Record excerpts
════════════════════
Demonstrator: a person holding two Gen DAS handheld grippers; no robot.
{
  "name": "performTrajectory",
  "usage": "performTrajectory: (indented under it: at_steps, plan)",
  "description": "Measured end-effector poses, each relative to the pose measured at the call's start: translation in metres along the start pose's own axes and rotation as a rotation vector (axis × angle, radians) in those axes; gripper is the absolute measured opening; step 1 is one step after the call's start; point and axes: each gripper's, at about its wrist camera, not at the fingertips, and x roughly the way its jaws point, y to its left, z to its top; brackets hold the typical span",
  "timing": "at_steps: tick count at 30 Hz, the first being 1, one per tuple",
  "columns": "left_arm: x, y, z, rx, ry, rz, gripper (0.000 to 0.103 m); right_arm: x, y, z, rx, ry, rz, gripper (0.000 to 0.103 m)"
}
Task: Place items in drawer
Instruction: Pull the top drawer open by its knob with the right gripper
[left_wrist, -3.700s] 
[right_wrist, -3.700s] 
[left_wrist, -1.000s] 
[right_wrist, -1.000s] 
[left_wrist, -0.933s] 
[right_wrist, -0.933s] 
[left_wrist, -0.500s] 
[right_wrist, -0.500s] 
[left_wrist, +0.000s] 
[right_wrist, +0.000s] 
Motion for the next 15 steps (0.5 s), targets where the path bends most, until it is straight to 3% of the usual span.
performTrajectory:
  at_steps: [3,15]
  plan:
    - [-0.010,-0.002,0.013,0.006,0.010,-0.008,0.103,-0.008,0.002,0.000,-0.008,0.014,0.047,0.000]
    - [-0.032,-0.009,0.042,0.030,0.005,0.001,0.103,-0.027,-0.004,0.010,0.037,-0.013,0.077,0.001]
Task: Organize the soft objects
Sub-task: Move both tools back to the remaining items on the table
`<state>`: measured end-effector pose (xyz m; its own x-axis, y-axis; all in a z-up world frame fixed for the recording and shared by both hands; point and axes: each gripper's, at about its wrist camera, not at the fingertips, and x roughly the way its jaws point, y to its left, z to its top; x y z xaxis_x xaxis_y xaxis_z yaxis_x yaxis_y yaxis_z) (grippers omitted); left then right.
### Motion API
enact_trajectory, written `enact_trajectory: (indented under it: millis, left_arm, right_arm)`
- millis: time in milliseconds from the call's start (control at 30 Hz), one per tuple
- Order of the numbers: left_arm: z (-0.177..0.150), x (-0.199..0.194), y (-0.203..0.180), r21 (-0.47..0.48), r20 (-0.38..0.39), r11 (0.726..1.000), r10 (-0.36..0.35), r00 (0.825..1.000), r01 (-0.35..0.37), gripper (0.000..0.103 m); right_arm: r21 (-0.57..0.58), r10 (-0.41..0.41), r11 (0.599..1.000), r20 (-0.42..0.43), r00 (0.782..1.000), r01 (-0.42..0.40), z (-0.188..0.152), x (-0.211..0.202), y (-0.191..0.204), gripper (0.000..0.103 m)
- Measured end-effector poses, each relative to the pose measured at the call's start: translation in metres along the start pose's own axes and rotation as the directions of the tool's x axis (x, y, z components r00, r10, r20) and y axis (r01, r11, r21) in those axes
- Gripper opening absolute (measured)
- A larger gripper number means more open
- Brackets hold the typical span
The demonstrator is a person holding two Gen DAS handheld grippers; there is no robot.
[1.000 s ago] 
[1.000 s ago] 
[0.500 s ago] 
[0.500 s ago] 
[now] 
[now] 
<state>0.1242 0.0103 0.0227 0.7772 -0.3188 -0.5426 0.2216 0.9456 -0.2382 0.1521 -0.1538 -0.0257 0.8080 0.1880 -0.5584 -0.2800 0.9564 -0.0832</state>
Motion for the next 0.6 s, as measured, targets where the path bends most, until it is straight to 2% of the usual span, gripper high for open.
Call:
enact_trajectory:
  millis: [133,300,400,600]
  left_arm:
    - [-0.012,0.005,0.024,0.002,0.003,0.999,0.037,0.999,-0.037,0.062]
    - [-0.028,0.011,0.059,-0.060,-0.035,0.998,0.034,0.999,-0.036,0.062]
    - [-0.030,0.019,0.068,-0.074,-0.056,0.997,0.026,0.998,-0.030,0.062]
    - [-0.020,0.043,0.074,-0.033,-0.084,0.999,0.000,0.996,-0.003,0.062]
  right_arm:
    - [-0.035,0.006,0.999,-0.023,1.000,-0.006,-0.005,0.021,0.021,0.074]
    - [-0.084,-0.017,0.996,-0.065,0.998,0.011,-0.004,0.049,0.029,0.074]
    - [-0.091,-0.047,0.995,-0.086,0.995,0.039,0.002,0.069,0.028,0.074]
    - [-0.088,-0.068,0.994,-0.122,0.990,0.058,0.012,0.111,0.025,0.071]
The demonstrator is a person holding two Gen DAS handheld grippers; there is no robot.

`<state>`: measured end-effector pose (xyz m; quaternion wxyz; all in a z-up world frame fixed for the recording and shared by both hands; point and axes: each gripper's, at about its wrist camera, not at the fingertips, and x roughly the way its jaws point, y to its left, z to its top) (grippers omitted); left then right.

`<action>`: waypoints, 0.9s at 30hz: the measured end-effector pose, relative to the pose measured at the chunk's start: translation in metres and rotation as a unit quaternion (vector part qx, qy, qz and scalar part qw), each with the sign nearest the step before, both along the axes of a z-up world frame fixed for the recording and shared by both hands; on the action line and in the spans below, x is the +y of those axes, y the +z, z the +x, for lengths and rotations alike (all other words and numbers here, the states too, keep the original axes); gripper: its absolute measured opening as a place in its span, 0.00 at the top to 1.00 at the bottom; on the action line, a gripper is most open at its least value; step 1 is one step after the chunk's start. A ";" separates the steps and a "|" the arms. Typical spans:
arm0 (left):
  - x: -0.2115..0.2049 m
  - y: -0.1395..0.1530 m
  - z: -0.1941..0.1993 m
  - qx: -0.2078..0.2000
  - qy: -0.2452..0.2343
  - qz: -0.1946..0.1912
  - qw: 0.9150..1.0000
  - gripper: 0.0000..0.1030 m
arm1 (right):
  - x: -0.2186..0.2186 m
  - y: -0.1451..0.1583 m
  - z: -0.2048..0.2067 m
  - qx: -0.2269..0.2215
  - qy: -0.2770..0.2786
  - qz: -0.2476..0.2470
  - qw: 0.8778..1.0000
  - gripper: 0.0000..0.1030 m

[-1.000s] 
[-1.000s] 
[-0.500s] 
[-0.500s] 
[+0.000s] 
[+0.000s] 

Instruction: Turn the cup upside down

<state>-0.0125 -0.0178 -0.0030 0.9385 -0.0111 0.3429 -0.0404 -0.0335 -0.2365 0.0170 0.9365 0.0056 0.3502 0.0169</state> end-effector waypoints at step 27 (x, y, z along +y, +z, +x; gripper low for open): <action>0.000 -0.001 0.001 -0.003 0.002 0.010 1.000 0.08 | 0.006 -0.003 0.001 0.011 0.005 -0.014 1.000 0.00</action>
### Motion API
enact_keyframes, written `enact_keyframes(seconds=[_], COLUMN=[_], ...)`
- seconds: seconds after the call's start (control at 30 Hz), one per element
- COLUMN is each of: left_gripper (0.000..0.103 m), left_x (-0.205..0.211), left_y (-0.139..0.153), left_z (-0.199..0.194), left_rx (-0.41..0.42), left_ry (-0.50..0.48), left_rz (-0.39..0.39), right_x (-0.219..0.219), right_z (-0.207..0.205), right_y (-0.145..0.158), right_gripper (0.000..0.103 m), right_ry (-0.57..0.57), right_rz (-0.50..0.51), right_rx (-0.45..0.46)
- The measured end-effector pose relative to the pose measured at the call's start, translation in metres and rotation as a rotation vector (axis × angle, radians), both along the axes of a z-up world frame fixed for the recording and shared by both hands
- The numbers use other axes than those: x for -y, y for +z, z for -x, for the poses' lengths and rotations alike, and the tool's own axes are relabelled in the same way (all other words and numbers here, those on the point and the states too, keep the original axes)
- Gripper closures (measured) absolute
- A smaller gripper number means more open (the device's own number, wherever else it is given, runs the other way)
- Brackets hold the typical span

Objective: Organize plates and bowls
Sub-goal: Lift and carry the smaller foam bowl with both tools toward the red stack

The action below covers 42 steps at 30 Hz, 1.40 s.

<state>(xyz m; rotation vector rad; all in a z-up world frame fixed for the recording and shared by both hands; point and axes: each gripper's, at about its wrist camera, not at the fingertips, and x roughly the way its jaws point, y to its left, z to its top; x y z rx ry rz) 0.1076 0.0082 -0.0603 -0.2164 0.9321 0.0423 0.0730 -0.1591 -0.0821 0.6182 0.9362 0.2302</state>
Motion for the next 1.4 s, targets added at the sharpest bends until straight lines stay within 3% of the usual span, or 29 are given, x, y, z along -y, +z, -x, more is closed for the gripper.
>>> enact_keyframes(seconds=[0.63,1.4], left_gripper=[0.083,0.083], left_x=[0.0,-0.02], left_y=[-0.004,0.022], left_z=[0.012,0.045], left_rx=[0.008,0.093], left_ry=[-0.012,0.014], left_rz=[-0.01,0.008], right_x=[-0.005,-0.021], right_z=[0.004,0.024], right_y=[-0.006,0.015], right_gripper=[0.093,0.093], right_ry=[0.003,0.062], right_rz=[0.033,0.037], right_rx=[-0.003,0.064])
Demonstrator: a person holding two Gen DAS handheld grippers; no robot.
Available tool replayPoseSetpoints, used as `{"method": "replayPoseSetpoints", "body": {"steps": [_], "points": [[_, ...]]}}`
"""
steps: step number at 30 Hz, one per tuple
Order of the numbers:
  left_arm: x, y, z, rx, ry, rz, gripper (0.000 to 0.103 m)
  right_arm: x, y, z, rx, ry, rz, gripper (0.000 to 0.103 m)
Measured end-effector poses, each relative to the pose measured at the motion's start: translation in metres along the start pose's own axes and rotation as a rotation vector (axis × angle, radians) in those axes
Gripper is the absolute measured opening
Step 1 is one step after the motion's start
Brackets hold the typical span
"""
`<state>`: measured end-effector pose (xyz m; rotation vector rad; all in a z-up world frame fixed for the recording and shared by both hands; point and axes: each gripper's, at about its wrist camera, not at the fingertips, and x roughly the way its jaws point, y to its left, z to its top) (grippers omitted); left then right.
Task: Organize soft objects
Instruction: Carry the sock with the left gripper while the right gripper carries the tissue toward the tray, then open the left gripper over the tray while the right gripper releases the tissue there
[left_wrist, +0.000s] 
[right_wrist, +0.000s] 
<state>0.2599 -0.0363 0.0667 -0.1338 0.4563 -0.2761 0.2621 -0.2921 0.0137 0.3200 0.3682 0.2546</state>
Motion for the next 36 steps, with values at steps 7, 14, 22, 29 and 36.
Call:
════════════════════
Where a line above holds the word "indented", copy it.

  "usage": "performTrajectory: (indented under it: at_steps, plan)",
enact_trajectory, written `enact_trajectory: (indented under it: millis, left_arm, right_arm)`

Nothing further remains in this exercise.